President Xi has been lauded in headlines like this from one state-owned outlet: "Following the Example of General Secretary Xi Jinping, For a Loyal and Heroic Struggle for Early Victory." Catchy, huh?
A noted veteran political commentator, Willy Wo-Lap Lam of the Chinese University of Hong Kong, tells me: "The official state media have glorified Xi as the brilliant and effective man to deal with the outbreak. In actual fact, this is the toughest test of his power since he took over nine years ago. He's accused of not divulging the truth about the virus and the number of casualties, of being too slow to mobilise medical supplies to the affected area, and for the people in the huge province of Hubei being left to their own devices under quarantine, without adequate resources from the central government."
Lam says that while the media is dripping with "feelgood and upbeat stories about how we are winning the war against the virus", it's not convincing many people. "People do not believe the official version because of the long-standing tradition of the Chinese Communist Party to hide the facts and glorify the supposed achievements of the top leaders. For example they did the same thing in the SARS epidemic. People now see this as playing the SARS trajectory." In that case, the Chinese authorities covered up the reality of the disease for three years.

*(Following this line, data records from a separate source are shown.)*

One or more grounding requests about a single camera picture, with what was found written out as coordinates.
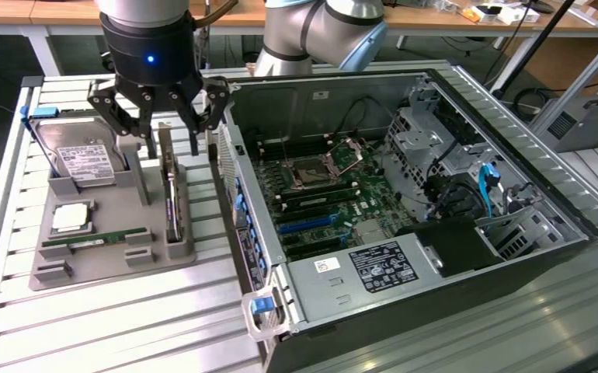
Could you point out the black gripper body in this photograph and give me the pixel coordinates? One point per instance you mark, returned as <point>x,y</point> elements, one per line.
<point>149,46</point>

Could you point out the graphics card with metal bracket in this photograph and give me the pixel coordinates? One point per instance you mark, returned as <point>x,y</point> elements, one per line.
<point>174,210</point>

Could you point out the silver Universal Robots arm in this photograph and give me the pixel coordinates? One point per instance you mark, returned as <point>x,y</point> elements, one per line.
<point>298,39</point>

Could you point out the black office chair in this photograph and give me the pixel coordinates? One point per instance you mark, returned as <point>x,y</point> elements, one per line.
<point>107,62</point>

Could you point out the hard disk in blue carrier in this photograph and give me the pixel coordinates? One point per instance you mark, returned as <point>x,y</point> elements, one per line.
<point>80,151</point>

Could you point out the long wooden desk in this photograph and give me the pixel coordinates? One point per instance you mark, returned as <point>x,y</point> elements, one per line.
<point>44,15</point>

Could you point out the CPU socket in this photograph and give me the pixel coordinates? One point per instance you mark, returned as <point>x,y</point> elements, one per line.
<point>309,171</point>

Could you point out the grey parts rack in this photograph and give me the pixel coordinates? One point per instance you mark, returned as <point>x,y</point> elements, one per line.
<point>116,217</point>

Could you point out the silver CPU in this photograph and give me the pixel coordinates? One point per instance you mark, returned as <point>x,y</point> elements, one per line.
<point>71,217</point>

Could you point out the metal socket cover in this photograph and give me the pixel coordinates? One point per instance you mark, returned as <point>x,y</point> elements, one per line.
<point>347,153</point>

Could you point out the black installed RAM stick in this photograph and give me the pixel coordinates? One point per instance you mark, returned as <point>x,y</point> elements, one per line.
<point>314,200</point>

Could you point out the green RAM stick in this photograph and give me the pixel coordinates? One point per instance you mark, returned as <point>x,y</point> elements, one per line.
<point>107,237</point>

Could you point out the blue expansion slot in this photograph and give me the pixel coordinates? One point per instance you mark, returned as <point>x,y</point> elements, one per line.
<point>306,224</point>

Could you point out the green motherboard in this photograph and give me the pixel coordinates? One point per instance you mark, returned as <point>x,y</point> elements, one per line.
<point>377,194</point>

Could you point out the metal disk bay cage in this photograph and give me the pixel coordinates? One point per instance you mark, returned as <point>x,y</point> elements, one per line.
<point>413,140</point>

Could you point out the silver chipset heatsink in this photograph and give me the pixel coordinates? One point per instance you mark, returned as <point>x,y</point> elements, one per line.
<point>371,231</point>

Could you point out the grey power supply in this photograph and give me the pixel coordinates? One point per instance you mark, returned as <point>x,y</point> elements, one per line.
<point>330,287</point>

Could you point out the orange and white box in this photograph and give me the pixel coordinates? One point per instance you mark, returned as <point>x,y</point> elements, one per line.
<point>477,13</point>

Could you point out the black tripod pole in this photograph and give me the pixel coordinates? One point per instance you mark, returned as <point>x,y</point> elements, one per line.
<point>532,46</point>

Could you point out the small white box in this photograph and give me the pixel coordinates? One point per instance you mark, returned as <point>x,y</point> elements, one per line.
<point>518,16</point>

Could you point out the open black PC case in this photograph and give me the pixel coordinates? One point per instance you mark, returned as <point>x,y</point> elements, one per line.
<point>433,322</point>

So, in a sure sign that Xi feels the need to better deflect blame, a party magazine broke big news on the weekend. It disclosed that Xi had taken personal control of the outbreak response on January 7. This was 13 days earlier than had been known. The
Qiushi magazine reported a speech, secret till now, by Xi to his top officials ordering the quarantining of Wuhan, among other things. Why is this significant? To protect him from the criticism that he was too slow to react.
But while it was "a story intended to be in Xi's self-defence", says Lam, "the fact that he mentioned the virus in a closed meeting two weeks before the national mobilisation doesn't help much – you have to tell the public."
Xi is fighting for his reputation in this titanic episode of "discourse management", although his grip on power is not in doubt.
A cyclist walks through disinfectant spray in northern China.CREDIT:AP
But even as Beijing is struggling with the consequences of so much bungling, so much death, so much damage worldwide, its officials still manage to turn this shocking culpability into an asset in managing the discourse with the wider world.
fter the Morrison government decided to protect Australia from the virus by imposing a ban on people travelling from or through China, the Chinese embassy had the gall to complain – wrongly – that the Chinese government hadn't been given advance notice. And to accuse Canberra of an overreaction.
China has imposed draconian bans on its own people, in areas home to some 50 million. Yet Beijing's mouthpiece
People's Daily accused other countries that have imposed travel bans of "racism". This list would include not only Australia and the US but also Singapore and Japan and Vietnam.
This is preposterous yet somewhat successful "discourse management". How so? Because no leader, no official in Australia has had the courage to speak the plain truth to this authoritarian propaganda. No, Beijing, you made this disaster. We are merely trying to survive it.
Peter Hartcher is international editor.